Ревела «газель». Вперед, назад… Вперед, назад… В крытом кузове «газели» безмолвно стоял гроб, прикрученный к бортам веревками. Колеса вгрызались в рыхлый снег.
- Давай, давай! – орал Халява. – Щас вылезем!
И снова безуспешно – «газель» от очередных попыток только глубже закапывалась.
 Только гроб не проявлял никакого беспокойства.



Как и в толще замерзшего озера, жизнь продолжалась и в промерзшей земле. Высокие сугробы грели лесную почву, но на самом деле тепла давали не так уж и много. Сберегая корни деревьев от губительного мороза, они не могли напитать теплом тех, кто лежал в земле на двухметровой глубине. Впрочем, согреть спящих вечным сном не смог бы никто, снежное одеяло годилось лишь на то, чтобы больше чем наполовину засыпать кресты, словно пытаясь на время скрыть место скорби от людских взглядов.
Через кладбище вела одна единственная узенькая тропинка. Обычно здесь проходили по вечерам – люди спешили с электричек домой и, чтобы срезать путь, проходили через кладбище.

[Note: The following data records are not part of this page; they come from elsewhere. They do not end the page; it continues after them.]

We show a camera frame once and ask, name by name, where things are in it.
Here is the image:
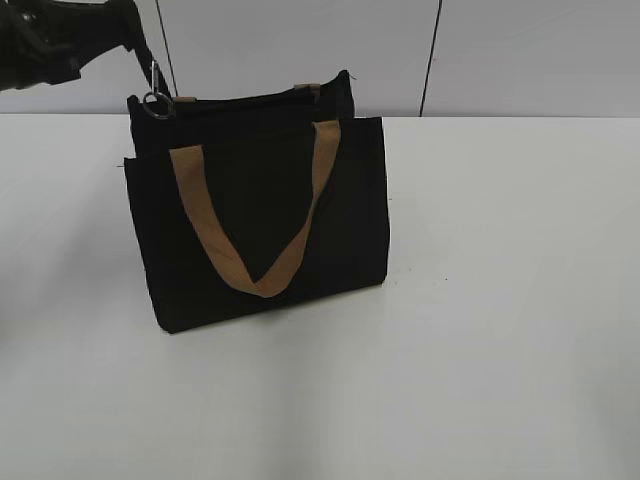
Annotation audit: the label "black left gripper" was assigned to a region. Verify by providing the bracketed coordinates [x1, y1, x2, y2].
[1, 1, 154, 91]

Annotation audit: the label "black tote bag tan handles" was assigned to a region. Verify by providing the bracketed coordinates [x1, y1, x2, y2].
[124, 71, 390, 334]

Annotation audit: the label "metal zipper pull ring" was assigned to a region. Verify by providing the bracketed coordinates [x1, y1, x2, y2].
[142, 60, 177, 121]

 Еще только начинало вечереть, и тропинка была пустой, разве что собака пробежит.
И вдруг на тропинку вышел человек. Несмотря на мороз, уже крепчающий, одет он был в тонкий синий плащ с капюшоном, скрывающим лицо. Плащ совершенно не мог защитить от холода, но человека это не волновало, он, казалось, не обращал на мороз никакого внимания. Спрятав руки в карманы, он медленно шел по тропинке.

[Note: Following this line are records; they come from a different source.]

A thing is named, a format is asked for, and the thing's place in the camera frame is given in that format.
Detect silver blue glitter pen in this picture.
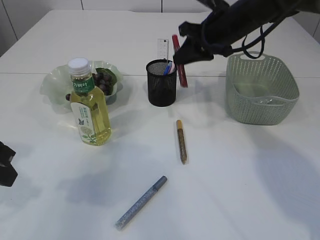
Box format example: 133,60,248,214
115,175,168,231

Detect blue scissors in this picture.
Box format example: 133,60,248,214
163,61,172,76

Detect red glitter glue pen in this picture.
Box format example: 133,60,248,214
171,34,188,88

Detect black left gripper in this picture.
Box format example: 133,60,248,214
0,142,18,187

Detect yellow tea drink bottle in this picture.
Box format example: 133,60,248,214
67,57,112,146

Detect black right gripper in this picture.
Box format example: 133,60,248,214
173,0,300,65

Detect green woven plastic basket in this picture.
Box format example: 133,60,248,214
225,54,300,126

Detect purple artificial grape bunch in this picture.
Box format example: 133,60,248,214
65,66,118,103

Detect black mesh pen holder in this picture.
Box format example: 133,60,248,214
146,59,177,107

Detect pink scissors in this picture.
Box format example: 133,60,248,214
169,62,175,74

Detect clear plastic sheet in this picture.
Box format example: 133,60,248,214
254,98,274,105

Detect clear plastic ruler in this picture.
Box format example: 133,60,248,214
157,38,169,62

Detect gold glitter glue pen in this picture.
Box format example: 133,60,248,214
176,119,188,165

Странно было, что из под капюшона не вырывался пар от дыхания…
Впрочем, ничего странного.
Тот, кто шел по узкой тропинке уже давно не дышал.
Хрустел снег от неспешных его шагов, он немного сутулился, словно все время смотрел себе под ноги. Высокая фигура в синем плаще выглядела здесь неуместно: так бы подумалось любому проходящему, появись он сейчас на тропинке.
Но вокруг не было ни души. Бродящий по кладбищу находился здесь в совершенном одиночестве. Когда-то, уже, кажется, вечность тому назад, он также любил бродить здесь. Если хочется побыть одному, отстраниться на время от мирской суеты, лучшего места для одиноких прогулок не придумать.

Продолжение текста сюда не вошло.